## [WORK TO COMPLETE]
Once the line holding "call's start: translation" is found in the listing below, write it out and each later line exactly, up to and including the one holding "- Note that".

** EXERCISE MATERIALS follows **

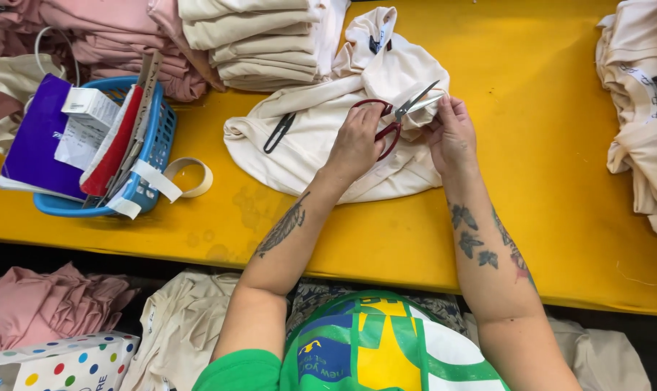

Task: Trimming loose threads from shirts using scissors and then folding them neatly on a work table.

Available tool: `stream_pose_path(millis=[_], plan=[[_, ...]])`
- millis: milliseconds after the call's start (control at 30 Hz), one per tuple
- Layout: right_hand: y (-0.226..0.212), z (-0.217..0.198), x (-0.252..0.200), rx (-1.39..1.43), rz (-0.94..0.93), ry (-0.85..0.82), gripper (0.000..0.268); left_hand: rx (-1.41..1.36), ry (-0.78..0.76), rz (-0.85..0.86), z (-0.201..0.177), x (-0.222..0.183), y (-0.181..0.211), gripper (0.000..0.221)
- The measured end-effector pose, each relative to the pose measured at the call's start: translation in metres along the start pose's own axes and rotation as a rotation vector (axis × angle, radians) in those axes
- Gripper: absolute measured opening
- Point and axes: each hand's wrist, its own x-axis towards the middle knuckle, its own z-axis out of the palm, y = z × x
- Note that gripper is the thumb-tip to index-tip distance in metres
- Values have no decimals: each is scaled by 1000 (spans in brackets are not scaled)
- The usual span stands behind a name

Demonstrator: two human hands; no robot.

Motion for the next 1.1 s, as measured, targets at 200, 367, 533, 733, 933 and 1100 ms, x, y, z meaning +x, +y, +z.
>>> stream_pose_path(millis=[200,367,533,733,933,1100], plan=[[-4,22,-14,-146,-68,64,16,32,0,55,4,-15,-5,63],[-22,49,-34,-6,-85,73,20,93,-61,75,-8,-15,2,61],[-28,53,-38,-29,-82,109,20,66,-56,16,-6,-17,2,59],[-27,51,-37,41,-60,116,21,-29,-78,4,2,-17,-1,57],[-24,49,-35,49,-61,91,20,-178,-194,-145,-7,-13,4,49],[-28,54,-37,20,-61,97,24,-292,-293,-317,-25,-7,18,29]])
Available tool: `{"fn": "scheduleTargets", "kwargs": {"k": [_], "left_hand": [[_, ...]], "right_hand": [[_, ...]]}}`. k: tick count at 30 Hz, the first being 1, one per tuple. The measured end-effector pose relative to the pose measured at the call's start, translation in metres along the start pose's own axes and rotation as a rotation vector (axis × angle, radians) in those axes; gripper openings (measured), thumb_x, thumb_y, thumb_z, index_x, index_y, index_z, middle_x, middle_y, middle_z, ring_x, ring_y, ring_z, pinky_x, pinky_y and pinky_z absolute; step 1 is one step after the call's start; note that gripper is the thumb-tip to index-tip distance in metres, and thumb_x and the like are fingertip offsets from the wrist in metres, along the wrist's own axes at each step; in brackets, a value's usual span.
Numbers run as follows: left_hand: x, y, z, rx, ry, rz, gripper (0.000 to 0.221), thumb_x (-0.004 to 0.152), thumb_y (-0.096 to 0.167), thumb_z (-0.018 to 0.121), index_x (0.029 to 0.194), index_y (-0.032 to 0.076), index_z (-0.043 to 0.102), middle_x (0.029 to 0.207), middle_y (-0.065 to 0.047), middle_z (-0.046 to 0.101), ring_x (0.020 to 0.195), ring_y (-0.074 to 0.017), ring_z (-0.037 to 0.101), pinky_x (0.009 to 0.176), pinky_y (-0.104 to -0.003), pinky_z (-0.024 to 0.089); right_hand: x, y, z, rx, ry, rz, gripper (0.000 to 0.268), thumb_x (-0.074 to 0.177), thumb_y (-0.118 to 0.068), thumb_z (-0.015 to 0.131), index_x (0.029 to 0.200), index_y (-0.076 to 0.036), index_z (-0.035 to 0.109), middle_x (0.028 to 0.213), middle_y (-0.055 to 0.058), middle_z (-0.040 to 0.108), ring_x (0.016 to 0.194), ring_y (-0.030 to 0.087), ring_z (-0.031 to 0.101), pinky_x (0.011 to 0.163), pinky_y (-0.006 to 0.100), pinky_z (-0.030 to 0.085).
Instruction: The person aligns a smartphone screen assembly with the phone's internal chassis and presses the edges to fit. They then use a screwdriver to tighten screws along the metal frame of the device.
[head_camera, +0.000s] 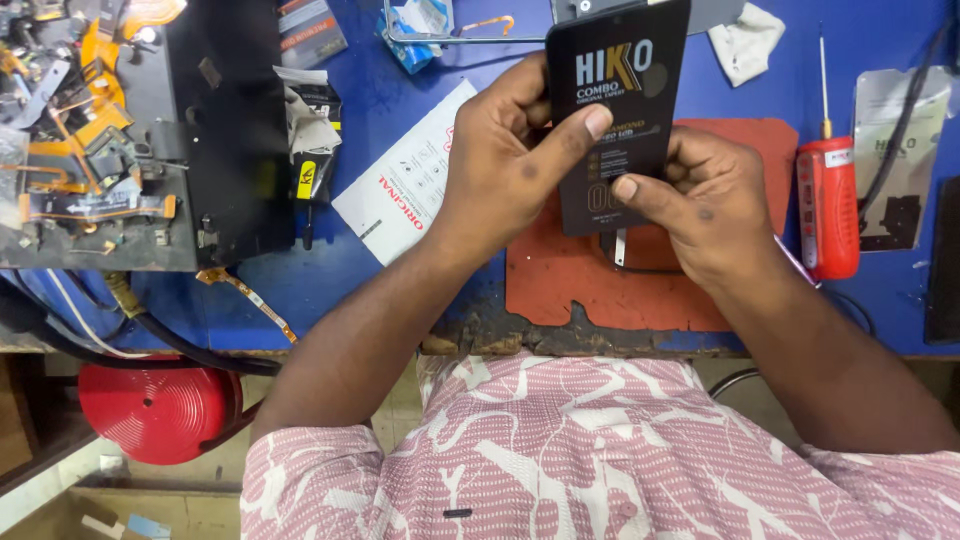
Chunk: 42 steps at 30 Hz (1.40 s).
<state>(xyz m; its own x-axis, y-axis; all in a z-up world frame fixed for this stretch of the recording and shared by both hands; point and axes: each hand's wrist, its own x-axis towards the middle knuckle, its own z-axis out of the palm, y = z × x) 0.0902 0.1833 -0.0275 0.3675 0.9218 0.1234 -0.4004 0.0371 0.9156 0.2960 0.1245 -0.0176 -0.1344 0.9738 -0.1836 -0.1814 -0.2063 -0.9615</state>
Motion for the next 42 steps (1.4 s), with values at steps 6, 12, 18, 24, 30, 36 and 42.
{"fn": "scheduleTargets", "kwargs": {"k": [6, 12, 18, 24, 30, 36, 42], "left_hand": [[-0.002, 0.007, 0.002, 0.051, 0.011, -0.035, 0.023, 0.108, 0.005, 0.070, 0.128, -0.003, 0.062, 0.108, -0.008, 0.075, 0.100, -0.0081, 0.071, 0.090, -0.024, 0.060], [-0.001, 0.007, 0.000, 0.064, -0.006, -0.035, 0.021, 0.110, 0.008, 0.070, 0.126, -0.003, 0.061, 0.108, -0.009, 0.075, 0.101, -0.0083, 0.072, 0.090, -0.024, 0.060], [-0.002, 0.012, -0.002, 0.023, 0.041, 0.024, 0.022, 0.117, 0.011, 0.061, 0.135, 0.001, 0.054, 0.100, -0.007, 0.077, 0.094, -0.0050, 0.073, 0.085, -0.020, 0.059], [-0.005, 0.013, -0.001, 0.158, 0.114, 0.079, 0.018, 0.117, 0.011, 0.064, 0.131, 0.000, 0.060, 0.092, -0.007, 0.078, 0.082, -0.0039, 0.072, 0.074, -0.018, 0.057], [-0.009, 0.021, 0.005, 0.192, 0.166, 0.133, 0.021, 0.115, 0.009, 0.067, 0.131, -0.003, 0.063, 0.101, -0.010, 0.078, 0.091, -0.0063, 0.076, 0.081, -0.019, 0.063], [-0.012, 0.028, 0.006, 0.283, 0.188, 0.138, 0.019, 0.112, 0.007, 0.069, 0.127, -0.003, 0.065, 0.096, -0.008, 0.079, 0.084, -0.0053, 0.076, 0.073, -0.018, 0.062], [-0.010, 0.017, 0.004, 0.104, 0.185, 0.119, 0.017, 0.114, 0.004, 0.068, 0.129, -0.004, 0.064, 0.098, -0.008, 0.077, 0.086, -0.0055, 0.072, 0.078, -0.019, 0.060]], "right_hand": [[0.001, 0.001, -0.003, -0.034, -0.012, -0.005, 0.027, 0.099, 0.004, 0.071, 0.125, 0.005, 0.067, 0.118, 0.011, 0.073, 0.106, 0.014, 0.071, 0.098, 0.029, 0.061], [0.001, 0.004, -0.007, -0.022, -0.019, 0.010, 0.025, 0.099, 0.003, 0.071, 0.124, 0.005, 0.067, 0.117, 0.012, 0.073, 0.106, 0.014, 0.072, 0.098, 0.030, 0.061], [0.000, 0.003, -0.007, -0.014, -0.002, 0.042, 0.025, 0.098, 0.005, 0.071, 0.122, 0.006, 0.067, 0.116, 0.013, 0.074, 0.104, 0.015, 0.073, 0.096, 0.030, 0.062], [-0.001, 0.004, -0.007, -0.005, -0.028, 0.044, 0.028, 0.098, 0.004, 0.071, 0.126, 0.006, 0.066, 0.117, 0.013, 0.074, 0.103, 0.016, 0.072, 0.095, 0.031, 0.062], [0.000, 0.005, -0.009, 0.009, -0.072, 0.027, 0.029, 0.099, 0.004, 0.069, 0.128, 0.006, 0.066, 0.118, 0.013, 0.073, 0.106, 0.016, 0.072, 0.097, 0.031, 0.062], [-0.001, 0.005, -0.009, 0.030, -0.093, 0.031, 0.029, 0.099, 0.003, 0.069, 0.129, 0.006, 0.066, 0.114, 0.012, 0.073, 0.102, 0.015, 0.072, 0.098, 0.032, 0.061], [-0.002, 0.004, -0.010, -0.014, -0.082, 0.017, 0.027, 0.100, 0.002, 0.069, 0.127, 0.006, 0.067, 0.113, 0.012, 0.074, 0.101, 0.014, 0.072, 0.097, 0.031, 0.061]]}}
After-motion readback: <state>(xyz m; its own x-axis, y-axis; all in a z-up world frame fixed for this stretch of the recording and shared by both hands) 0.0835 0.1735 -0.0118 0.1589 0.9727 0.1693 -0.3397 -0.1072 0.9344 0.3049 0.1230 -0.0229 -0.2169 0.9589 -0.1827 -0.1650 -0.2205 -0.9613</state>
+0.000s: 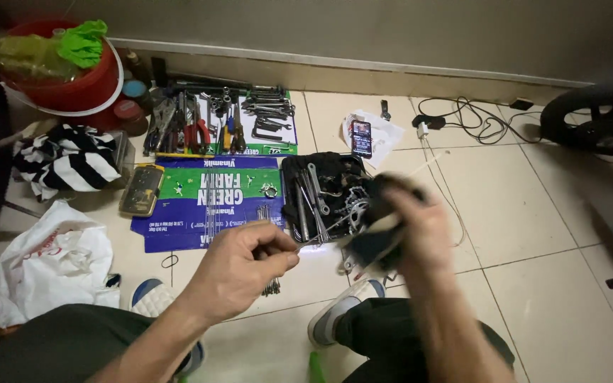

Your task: Cleaning individual bicycle spokes by wiping them with a cloth.

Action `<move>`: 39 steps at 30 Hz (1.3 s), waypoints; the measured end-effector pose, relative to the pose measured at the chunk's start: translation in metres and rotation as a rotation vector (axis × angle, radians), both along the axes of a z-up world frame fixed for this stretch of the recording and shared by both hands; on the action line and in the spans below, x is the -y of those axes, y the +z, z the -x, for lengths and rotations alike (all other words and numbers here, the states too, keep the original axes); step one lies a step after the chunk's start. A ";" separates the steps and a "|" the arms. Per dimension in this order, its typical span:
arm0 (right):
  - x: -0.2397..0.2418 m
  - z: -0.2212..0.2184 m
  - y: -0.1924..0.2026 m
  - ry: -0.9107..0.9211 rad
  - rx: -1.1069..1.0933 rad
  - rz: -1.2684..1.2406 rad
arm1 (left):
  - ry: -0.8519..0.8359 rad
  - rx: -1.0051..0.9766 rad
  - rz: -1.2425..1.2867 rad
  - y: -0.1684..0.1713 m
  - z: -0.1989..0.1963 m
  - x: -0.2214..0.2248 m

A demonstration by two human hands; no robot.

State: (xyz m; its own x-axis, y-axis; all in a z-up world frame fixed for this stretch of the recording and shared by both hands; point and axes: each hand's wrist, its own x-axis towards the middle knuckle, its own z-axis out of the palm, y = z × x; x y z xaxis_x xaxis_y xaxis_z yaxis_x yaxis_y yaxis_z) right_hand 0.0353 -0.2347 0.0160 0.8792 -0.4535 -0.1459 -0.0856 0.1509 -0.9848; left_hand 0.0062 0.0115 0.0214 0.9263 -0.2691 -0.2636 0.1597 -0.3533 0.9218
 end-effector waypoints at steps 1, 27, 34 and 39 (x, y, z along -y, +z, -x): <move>-0.013 0.009 -0.006 0.000 0.000 0.001 | 0.000 0.000 0.001 -0.004 0.001 0.002; -0.050 0.039 -0.013 0.571 -0.050 0.120 | -0.054 -0.221 0.073 0.002 -0.002 0.011; -0.041 0.038 -0.021 0.726 -0.082 0.339 | -0.005 0.042 0.147 0.002 -0.020 -0.002; -0.052 0.043 -0.016 0.781 -0.083 0.417 | 0.027 0.130 0.352 -0.015 -0.027 0.015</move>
State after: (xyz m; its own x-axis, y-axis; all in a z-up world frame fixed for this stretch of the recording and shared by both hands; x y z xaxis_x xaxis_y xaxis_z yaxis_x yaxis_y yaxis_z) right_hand -0.0080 -0.1828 0.0000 0.9538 0.2407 -0.1795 -0.0872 -0.3500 -0.9327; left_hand 0.0332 -0.0039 0.0063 0.9539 -0.2975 -0.0393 0.0384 -0.0088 0.9992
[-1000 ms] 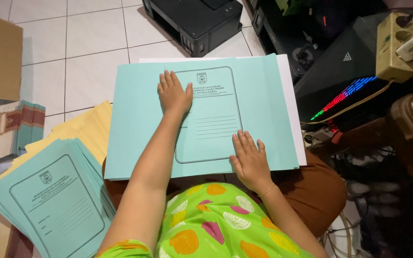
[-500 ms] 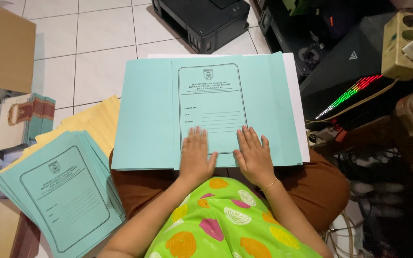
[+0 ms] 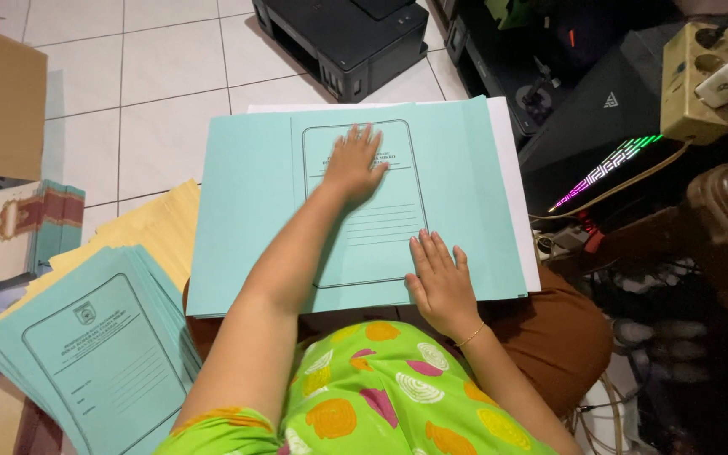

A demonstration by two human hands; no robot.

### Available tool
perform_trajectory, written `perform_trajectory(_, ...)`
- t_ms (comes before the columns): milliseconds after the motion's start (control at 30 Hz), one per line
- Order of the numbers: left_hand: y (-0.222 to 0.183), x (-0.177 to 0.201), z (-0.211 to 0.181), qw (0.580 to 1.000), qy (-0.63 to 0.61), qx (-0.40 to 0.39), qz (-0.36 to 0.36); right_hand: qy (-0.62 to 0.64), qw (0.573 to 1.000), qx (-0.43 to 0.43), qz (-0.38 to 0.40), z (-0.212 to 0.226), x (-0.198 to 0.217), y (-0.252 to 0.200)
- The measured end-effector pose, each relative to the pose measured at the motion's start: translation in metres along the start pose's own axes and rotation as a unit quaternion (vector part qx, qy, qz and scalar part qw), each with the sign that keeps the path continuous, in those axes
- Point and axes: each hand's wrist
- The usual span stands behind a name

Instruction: The person is organizing documents by placing smaller light blue folders into a larger folder and smoothing them out to ensure they are flat and aligned.

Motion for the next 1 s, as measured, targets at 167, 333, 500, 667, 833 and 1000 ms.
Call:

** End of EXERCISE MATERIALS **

## [THE COMPLETED TASK]
- The measured end-effector pose, each relative to the pose measured at the call's start: translation in metres along the start pose's own axes and rotation as a rotation vector (axis × angle, radians) in those axes
- Gripper: absolute measured opening
- Point and axes: each hand's wrist, its own x-axis towards the middle knuckle, its own z-axis out of the palm, y = z × x
- Note that gripper is the thumb-tip to index-tip distance in metres

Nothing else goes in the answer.